Aim of the task:
The lines below that include "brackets" are to be found and copied.

Records drawn from a dataset:
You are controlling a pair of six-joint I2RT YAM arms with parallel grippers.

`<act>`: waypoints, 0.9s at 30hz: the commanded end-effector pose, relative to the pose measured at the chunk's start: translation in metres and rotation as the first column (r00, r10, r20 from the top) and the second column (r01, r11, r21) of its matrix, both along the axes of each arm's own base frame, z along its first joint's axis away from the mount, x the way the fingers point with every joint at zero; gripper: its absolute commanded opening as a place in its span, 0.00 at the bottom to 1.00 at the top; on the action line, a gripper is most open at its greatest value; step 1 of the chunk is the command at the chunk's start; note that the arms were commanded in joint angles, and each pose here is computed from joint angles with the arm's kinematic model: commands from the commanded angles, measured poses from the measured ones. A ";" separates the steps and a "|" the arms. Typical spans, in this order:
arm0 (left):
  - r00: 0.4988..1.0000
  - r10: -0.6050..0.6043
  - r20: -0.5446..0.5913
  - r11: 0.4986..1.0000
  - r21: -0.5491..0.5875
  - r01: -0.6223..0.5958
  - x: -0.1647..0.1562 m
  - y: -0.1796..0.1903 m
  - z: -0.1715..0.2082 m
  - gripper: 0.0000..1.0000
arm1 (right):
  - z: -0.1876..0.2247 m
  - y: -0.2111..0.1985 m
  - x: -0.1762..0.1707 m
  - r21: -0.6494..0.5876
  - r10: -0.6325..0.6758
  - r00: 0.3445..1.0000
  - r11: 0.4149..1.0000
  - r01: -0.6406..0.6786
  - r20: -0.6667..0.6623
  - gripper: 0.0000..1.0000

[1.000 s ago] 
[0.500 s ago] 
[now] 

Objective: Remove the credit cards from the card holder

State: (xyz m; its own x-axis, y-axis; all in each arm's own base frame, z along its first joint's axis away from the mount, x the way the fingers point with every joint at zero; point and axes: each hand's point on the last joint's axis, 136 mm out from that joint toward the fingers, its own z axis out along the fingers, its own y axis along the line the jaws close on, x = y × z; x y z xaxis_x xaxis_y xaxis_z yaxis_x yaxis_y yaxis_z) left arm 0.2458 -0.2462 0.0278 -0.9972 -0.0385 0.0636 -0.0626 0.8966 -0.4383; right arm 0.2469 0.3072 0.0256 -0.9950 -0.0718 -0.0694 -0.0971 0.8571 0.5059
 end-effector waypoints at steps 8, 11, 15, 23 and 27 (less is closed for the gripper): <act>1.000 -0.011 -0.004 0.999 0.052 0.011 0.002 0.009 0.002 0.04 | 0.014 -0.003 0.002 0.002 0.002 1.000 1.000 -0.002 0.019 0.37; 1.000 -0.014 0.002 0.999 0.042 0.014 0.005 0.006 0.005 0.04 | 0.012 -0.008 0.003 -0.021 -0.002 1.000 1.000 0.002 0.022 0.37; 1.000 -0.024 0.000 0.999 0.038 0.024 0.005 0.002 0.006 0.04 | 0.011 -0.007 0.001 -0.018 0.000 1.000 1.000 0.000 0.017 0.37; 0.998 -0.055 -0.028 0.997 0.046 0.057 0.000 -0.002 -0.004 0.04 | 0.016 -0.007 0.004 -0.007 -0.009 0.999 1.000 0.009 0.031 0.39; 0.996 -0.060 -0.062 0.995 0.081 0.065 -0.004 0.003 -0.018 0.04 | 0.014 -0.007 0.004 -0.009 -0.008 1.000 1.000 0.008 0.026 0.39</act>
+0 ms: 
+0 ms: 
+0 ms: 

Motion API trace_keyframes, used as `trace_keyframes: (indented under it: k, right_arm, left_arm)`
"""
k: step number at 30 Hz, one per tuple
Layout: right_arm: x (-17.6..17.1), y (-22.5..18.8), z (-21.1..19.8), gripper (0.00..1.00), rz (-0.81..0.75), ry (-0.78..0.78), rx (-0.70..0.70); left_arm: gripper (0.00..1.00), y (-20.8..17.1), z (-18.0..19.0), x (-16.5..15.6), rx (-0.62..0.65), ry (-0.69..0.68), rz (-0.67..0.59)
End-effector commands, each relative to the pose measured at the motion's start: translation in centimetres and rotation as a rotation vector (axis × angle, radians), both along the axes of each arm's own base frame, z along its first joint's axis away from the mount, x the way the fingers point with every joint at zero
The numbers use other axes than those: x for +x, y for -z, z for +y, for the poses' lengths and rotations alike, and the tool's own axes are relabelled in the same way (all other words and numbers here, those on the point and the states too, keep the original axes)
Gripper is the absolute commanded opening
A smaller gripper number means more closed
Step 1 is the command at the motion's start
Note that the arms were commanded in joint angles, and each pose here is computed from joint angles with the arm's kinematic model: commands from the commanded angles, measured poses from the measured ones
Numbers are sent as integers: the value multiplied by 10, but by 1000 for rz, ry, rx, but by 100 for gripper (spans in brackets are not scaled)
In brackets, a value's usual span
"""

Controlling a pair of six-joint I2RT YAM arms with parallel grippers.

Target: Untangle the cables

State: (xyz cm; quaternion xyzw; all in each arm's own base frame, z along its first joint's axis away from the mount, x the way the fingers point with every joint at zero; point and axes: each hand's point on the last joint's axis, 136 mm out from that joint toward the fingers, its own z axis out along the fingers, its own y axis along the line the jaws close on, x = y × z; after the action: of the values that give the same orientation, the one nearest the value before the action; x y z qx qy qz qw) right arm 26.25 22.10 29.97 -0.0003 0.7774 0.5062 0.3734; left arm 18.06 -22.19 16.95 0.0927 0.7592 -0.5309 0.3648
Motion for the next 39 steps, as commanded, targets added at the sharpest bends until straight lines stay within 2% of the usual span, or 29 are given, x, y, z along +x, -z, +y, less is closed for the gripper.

Response box:
Numbers are sent as integers: the value multiplied by 10, but by 1000 for rz, ry, rx, but by 100 for gripper (spans in brackets are not scaled)
In brackets, a value's usual span

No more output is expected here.